I respectfully disagree with the majority that OCGA § 9-11-68 (b) (1) does not violate Art. I, Sec. I, Par. XII. Unlike parties subject to statutory penalties under OCGA §§ 9-15-14 and 13-6-11 because of their own actions in bringing frivolous suits or behaving stubbornly and unreasonably when litigating matters in the courts, OCGA § 9-11-68 (b) (1) penalizes plaintiffs with meritorious causes of action for an impossibility, namely, their failure to see into the future so as to calculate the precise amount a factfinder may award them for the damages they reasonably believed they sustained at the hands of the defendants. Yet this impossible act is required of plaintiffs by OCGA § 9-11-68 (b) (1) in order for them to decide whether to accept or reject a defendant’s settlement offer; this same impossibility applies to defendants under OCGA § 9-11-68 (b) (2). No party intending to file a cause of action in tort can foresee whether she will recover “enough” money to avoid the effect of OCGA § 9-11-68 (b) (1). The chilling consequence of the impossible task OCGA § 9-11-68 (b) (1) places on a person contemplating accessing a court to prosecute his or her legitimate cause of action is amply demonstrated by the facts in this case, in which plaintiffs, stung by the negative comments broadcast throughout metro Atlanta by the father of an unhappy customer, now face paying a staggering $53,087.15 in attorney fees and expenses because of the legal redress they sought.

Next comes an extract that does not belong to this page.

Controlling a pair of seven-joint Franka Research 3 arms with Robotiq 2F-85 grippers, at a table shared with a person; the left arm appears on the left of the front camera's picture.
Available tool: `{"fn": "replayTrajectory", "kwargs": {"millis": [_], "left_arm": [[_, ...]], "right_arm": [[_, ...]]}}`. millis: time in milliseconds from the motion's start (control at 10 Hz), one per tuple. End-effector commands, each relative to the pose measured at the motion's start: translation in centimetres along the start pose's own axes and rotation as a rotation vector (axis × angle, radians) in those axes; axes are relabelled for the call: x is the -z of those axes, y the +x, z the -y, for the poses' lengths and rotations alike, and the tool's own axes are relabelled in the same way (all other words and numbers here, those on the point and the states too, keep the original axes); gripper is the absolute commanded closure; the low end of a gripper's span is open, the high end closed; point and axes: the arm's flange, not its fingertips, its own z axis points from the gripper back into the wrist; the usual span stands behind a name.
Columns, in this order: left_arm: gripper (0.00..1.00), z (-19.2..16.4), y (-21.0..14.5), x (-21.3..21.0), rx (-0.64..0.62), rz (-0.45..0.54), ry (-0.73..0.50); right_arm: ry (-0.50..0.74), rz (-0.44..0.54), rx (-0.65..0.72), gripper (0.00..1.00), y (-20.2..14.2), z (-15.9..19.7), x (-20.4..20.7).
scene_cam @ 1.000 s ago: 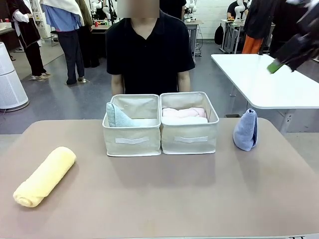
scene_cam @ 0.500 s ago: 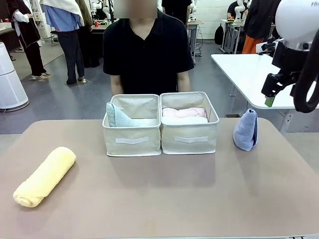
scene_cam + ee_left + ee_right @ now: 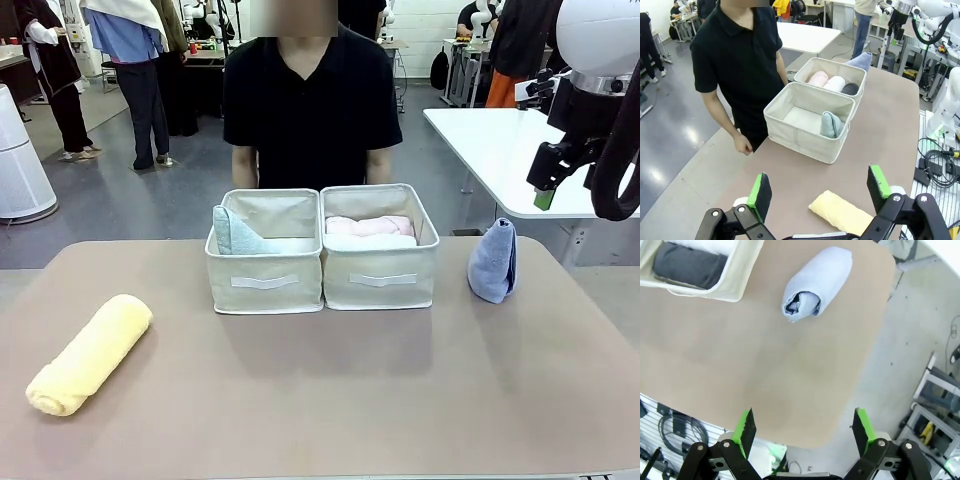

OCGA § 9-11-68 (b) (1) does not merely “set forth certain circumstances under which attorney’s fees may be recoverable” as the majority holds, Maj. Op., p. 28: rather, as the trial court correctly held, OCGA § 9-11-68 (b) (1) serves to impede, if not outright deter, plaintiffs with meritorious causes of action from filing suit to obtain judicial resolution of their grievances because of the financial peril in which that statute places them.